Endometriosis: A Challenging Journey. A Powerful Voice.

Image Source: Original collaboration between Be a Rose Communications Manager Aanee Kai & Photographer Precious Dandridge.

Image Source: Original collaboration between Be a Rose Communications Manager Aanee Kai & Photographer Precious Dandridge.

There’s a quiet, painful condition that lurks among women throughout the world. It’s a condition without definitive cause or cure, affecting approximately 176 million women worldwide, not to mention the many women—particularly of adolescent age—who have not been properly diagnosed.  
Endometriosis: it is largely overlooked due to “a lack of understanding in the medical community,” as observed by Dr. Grace Janik in an interview for the New York Times. However, to the millions of women battling this condition, its effects are very real. Endometriosis is the growth of uterine tissue on the outside of the uterus, causing intense pain, fertility complications, heavy periods, severe fatigue, and gastrointestinal issues.  

Jennifer Flores of Kentwood Michigan serves as a powerful advocate for endometriosis awareness, and we at Be a Rose are honored to have an opportunity to share her story:

Endometriosis affected every piece of my life. I was constantly tired, nauseous, and hurting. Every month, I spent one week in a constant, blinding pain—for seven years before I was diagnosed. The first time I experienced symptoms, I was in eighth grade. The cramps came on so fast and so painful that I literally crawled on my hands and knees to the [school nurse’s] office, crying the entire way. I fainted from pain multiple times in high school, which was humiliating. I would sweat so much from the pain, it would leave my desk wet. For so long, I felt angry, alone, and scared. As I grew up, I realized it wasn’t my parents’ fault, because they just weren’t educated about endometriosis. And my pediatrician wasn’t prepared or educated enough to handle a 13-year-old patient with that kind of problem. 
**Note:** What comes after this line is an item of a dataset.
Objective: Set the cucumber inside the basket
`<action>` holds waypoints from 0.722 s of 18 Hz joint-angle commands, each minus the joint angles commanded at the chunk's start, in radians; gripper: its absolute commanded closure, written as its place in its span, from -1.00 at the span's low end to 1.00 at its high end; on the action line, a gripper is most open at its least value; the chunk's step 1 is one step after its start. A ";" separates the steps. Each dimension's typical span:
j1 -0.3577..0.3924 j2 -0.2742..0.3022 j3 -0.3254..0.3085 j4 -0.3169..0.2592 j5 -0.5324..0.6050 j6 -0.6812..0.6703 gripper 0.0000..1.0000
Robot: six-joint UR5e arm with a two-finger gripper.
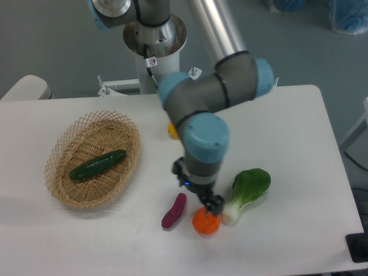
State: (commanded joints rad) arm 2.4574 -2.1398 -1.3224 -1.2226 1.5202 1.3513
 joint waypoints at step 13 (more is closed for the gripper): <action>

I was tested for lupus, diabetes, appendicitis, and at one point, they told my father it was potential kidney failure. I was misdiagnosed nearly a dozen times. When I was 15, one doctor told my parents that I was a drug addict seeking attention. Aside from ibuprofen, I had never taken drugs in my life!  After that, I completely shut down. I dealt with the pain on my own and stopped talking about it. This was a nightmare. I was too embarrassed to go anywhere when I had my period because I was petrified of the excess bleeding. I was a thin girl, but the bloating would be so severe that it would look like I was pregnant, which, again, is very embarrassing for a teenager. The pain alone would cause me to see spots, and I would get dizzy and incoherent. 

At 17 and out of high school, I was still in significant pain and missed a lot of college classes. My work performance suffered each month because I could barely walk, and as a waitress, that’s a fairly essential job function. My boss at the time had recently been diagnosed with endometriosis, and upon overhearing a conversation with my coworker about my symptoms, she actually called my mother—who she knew as a previous coworker—and told her to get me to an OB-GYN right away.

Because my symptoms had been misinterpreted and ignored for so long, it took me two years to finally open up and tell my doctor the entire story. Once I shared my entire background, and how severe the pain really was, she skipped any additional testing and scheduled surgery. She truly saved me—not because this disease is fatal but because I was so disheartened by the lack of support.

I was finally diagnosed at 19 years old, and around the same time, I was told I could never have children. I wasn’t considered infertile, but the damage to my uterine wall was so severe the doctors didn’t think I would be able to carry a baby to full term. This caused a lot of turmoil. Not only is that difficult to understand at 19, but the man I was living with and planning on marrying left me shortly after I was told, telling me he didn’t want to be with someone who couldn’t give him children. As a teenager, that was incredibly overwhelming and hurtful. In addition to the pain and the anger of receiving a diagnosis only after so much damage had been caused, the person who was supposed to be there for me didn’t want me anymore. 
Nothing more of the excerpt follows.